If $f$ obeys this condition, then $f$ has a subtraction free expression This is the one I don't have a complete proof of. If $N(f)$ is a multiple of the standard simplex, meaning that $f$ is homogenous of degree $d$ and the coefficients of the monomials $x_1^d$, $x_2^d$, ... and $x_n^d$ are nonzero, then this is a result of Polya, taking $h = x_1 + x_2 + \cdots + x_n$.

It seems to me that the generalization to other Newton polytopes should be a matter of bookkeeping and saddlepoint approximations. (Specifically, I think we should take $h = \sum_{a \in d N(f)} x^a$ for $d$ chosen large enough.) I thought this would be in the literature -- it seems to me like low hanging fruit on Polya's tree -- but I can't find it.

ADDED Sam Hopkins points out that I only addressed the case of polynomials, not rational expressions. I claim that, if the above is right, this also resolves the rational function case. Specifically, I claim the test is the following:

Write your rational expression in lowest terms as $f/g$. Choose a point $x \in \mathbb{R}_{>0}^n$ where $f$ and $g$ are both nonzero. If $f(x)/g(x)<0$, your function does not have a subtraction free expression.
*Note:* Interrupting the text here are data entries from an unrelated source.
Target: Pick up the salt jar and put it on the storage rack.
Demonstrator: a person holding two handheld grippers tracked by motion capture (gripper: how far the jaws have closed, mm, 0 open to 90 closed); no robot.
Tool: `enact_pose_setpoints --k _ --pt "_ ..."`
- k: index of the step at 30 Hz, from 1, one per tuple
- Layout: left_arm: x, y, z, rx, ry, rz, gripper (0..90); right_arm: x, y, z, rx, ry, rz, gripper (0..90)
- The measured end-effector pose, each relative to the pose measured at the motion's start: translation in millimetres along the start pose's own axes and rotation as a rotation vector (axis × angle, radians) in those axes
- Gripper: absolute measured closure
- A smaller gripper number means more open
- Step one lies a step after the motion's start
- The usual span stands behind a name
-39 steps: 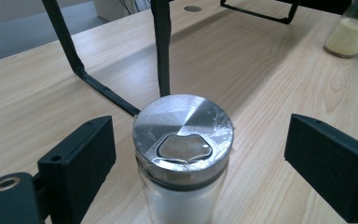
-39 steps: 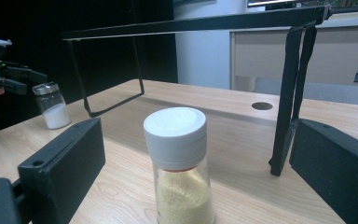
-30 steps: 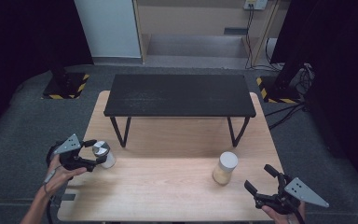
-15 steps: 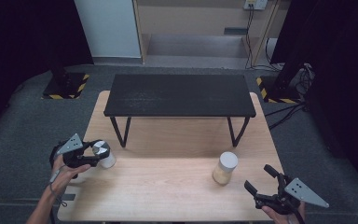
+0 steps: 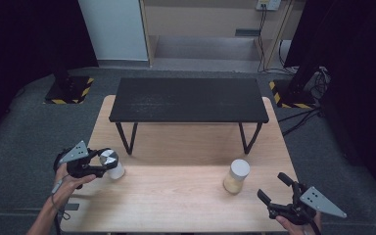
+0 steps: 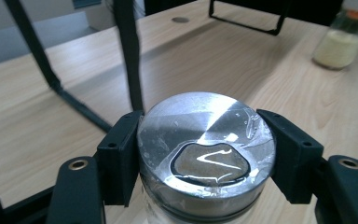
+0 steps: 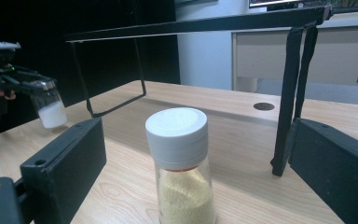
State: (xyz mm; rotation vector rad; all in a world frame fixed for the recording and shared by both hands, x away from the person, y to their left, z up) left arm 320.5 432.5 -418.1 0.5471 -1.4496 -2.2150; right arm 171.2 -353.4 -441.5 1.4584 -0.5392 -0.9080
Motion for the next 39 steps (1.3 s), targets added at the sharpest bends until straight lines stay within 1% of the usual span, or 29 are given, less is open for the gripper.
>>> enact_pose_setpoints --k 3,7,13,15,18,20,23,28,35,39 --pt "3.5 12.6 0.1 0.012 -0.023 -0.023 34.0 -0.3 0.3 -0.4 -0.002 0.003 0.002 4.3" --pt "9.7 32.3 0.1 0.024 -0.062 -0.042 34.1 -0.4 0.4 -0.3 -0.001 0.004 0.003 4.3" --pt "18.5 62.1 0.2 0.043 -0.116 -0.066 34.0 0.4 0.4 -1.1 -0.002 0.007 0.003 4.3" --pt "20.8 71.5 1.0 0.051 -0.128 -0.077 34.0 0.1 0.6 -1.0 -0.001 0.007 0.005 4.3" --pt "23.4 88.7 2.1 0.069 -0.152 -0.082 34.1 0.2 0.5 -1.0 0.000 0.007 0.003 4.3" --pt "25.2 97.4 2.4 0.076 -0.163 -0.088 34.0 0.2 0.7 -1.0 0.001 0.008 0.003 4.3" --pt "26.1 111.4 1.5 0.080 -0.192 -0.097 34.0 0.1 0.9 -0.8 0.003 0.009 0.003 4.4" --pt "26.8 139.5 -3.8 0.073 -0.232 -0.121 34.0 0.2 1.0 -1.0 0.002 0.011 0.003 4.4" --pt "22.5 177.2 -14.2 0.066 -0.275 -0.132 34.0 1.5 1.3 -1.3 0.000 0.009 0.001 4.4" --pt "17.2 197.0 -20.7 0.055 -0.296 -0.153 34.0 1.5 1.7 -1.1 0.007 0.011 -0.003 4.4"
Point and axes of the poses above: each handheld gripper's, and its own axes: z roughly backward along the jaws, y roughly out of its top, x roughly to its right, the point moved 3 cm from there along -z, roughly forward along the jaws, and after that the axes turned 7 degrees about -z, right-handed, at the moved point
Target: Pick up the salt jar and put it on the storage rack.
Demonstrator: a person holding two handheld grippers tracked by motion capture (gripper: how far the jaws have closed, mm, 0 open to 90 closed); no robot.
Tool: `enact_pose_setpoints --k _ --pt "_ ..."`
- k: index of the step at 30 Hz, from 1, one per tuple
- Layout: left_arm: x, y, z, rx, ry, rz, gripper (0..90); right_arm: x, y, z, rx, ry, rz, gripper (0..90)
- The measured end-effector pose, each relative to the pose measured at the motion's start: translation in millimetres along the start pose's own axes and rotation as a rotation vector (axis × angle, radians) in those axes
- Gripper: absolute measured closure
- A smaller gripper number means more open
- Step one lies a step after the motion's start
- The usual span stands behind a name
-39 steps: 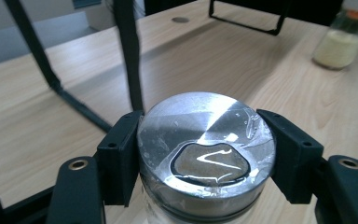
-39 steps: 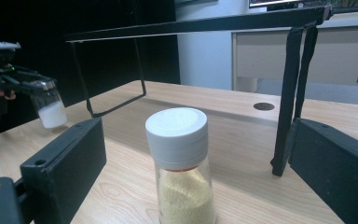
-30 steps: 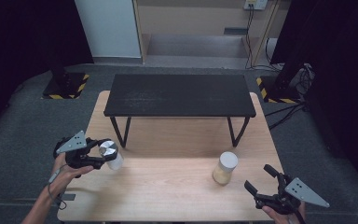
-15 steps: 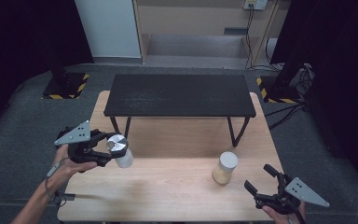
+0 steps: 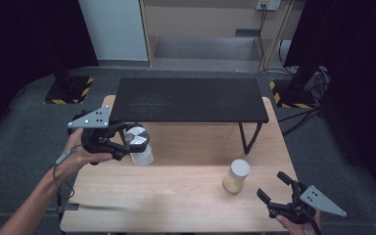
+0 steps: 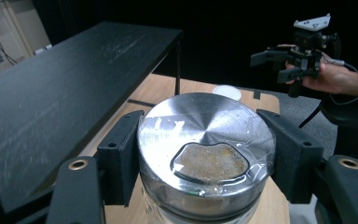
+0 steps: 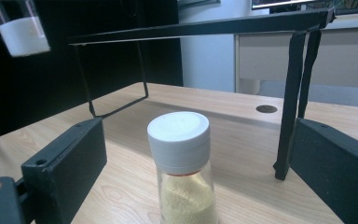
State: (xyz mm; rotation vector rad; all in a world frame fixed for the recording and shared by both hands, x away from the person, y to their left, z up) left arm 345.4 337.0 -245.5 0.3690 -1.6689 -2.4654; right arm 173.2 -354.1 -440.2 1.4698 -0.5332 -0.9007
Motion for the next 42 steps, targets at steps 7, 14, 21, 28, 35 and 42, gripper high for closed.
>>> enact_pose_setpoints --k 7,14,21,28,35,42 --pt "-21.3 29.4 -2.9 -0.013 0.052 -0.027 34.0 0.5 -0.1 0.4 0.000 0.000 0.000 4.4" --pt "-51.3 40.2 4.1 0.027 0.160 0.022 34.0 1.6 -0.6 0.8 0.001 -0.005 -0.005 4.5" --pt "-81.0 36.3 2.5 0.026 0.296 0.084 34.0 3.3 -1.3 0.3 -0.006 -0.011 -0.011 4.5" --pt "-102.3 23.8 -6.7 0.014 0.377 0.130 34.0 4.8 -2.1 0.9 -0.005 -0.018 -0.014 4.5" --pt "-115.1 11.4 -15.6 -0.002 0.426 0.157 34.0 5.1 -2.3 1.4 -0.004 -0.020 -0.021 4.5" --pt "-117.9 -1.0 -17.7 0.010 0.424 0.180 34.0 6.8 -2.5 2.1 -0.005 -0.022 -0.024 4.6"
Point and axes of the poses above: each handheld gripper's, and its own axes: z roughly backward along the jaws, y roughly out of its top, x roughly to its right, the point moved 3 cm from there along -z, roughly forward along the jaws, and after that the axes turned 7 degrees about -z, right-handed, at the moved point
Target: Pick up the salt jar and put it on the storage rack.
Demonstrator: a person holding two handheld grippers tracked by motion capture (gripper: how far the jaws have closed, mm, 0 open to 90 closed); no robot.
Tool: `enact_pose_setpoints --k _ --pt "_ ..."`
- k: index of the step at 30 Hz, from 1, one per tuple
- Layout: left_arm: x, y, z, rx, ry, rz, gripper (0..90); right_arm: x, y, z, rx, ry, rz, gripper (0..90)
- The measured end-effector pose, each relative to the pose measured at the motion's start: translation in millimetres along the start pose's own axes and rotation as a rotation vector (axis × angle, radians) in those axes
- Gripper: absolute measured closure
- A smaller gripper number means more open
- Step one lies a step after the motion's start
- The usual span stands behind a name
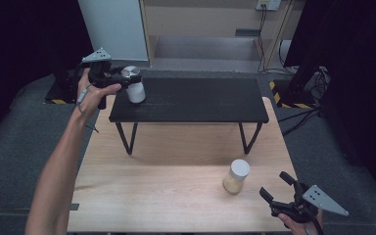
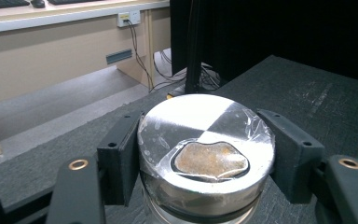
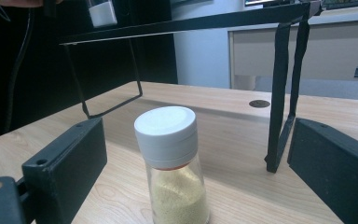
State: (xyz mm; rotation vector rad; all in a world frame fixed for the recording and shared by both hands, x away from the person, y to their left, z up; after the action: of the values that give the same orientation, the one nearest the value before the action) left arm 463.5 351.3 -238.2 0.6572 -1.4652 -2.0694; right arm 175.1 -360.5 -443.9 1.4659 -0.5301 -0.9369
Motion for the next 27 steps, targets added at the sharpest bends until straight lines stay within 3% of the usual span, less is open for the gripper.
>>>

Otherwise, after replacing $f$ and $g$ by $-f$ and $-g$, we may assume that $f(x)$ and $g(x)>0$. After making this replacement, there is a positive expression for $f/g$ if and only if there is separately for $f$ and for $g$.

Clearly, if $f/g$ passes this test, it has a positive expression. What we need to show is that, if there is a positive expression for $f/g$ then, after sign normalization, there is for $f$ and $g$ separately. IF there is such a positive expression, then there is some $h$ such that $fh$ and $gh$ have positive coefficients. We wish that we knew that $h$ also had positive coefficients. In other words we need:

Lemma Let $f$ be a polynomial which is positive somewhere in $\mathbb{R}_{>0}^n$ and suppose there exists a polynomial $h$ such that $fh$ has positive coefficients. Then there is a polynomial $h'$ with positive coefficients such that this occurs.

Proof The condition that $h$ exists implies that $f$ has constant sign on $\mathbb{R}_{>0}^n$, and this sign is by hypothesis positive. The same is true for each $f_F$. Thus, by the unproven part of the above claims, there is an $h'$ with positive coefficients such that $f h'$ has positive coefficients. $\square$


If $F$ is a real rational function of one variable, then the necessary and sufficient condition is that both the numerator and denominator (of an irreducible representation) are positive on the positive ray. This follows from a result of Poincare, Sur les equations algebriques, CR 97 (1884) 1418-1419.

He also tells the degree of the common multiplier, in terms of the arguments of the roots.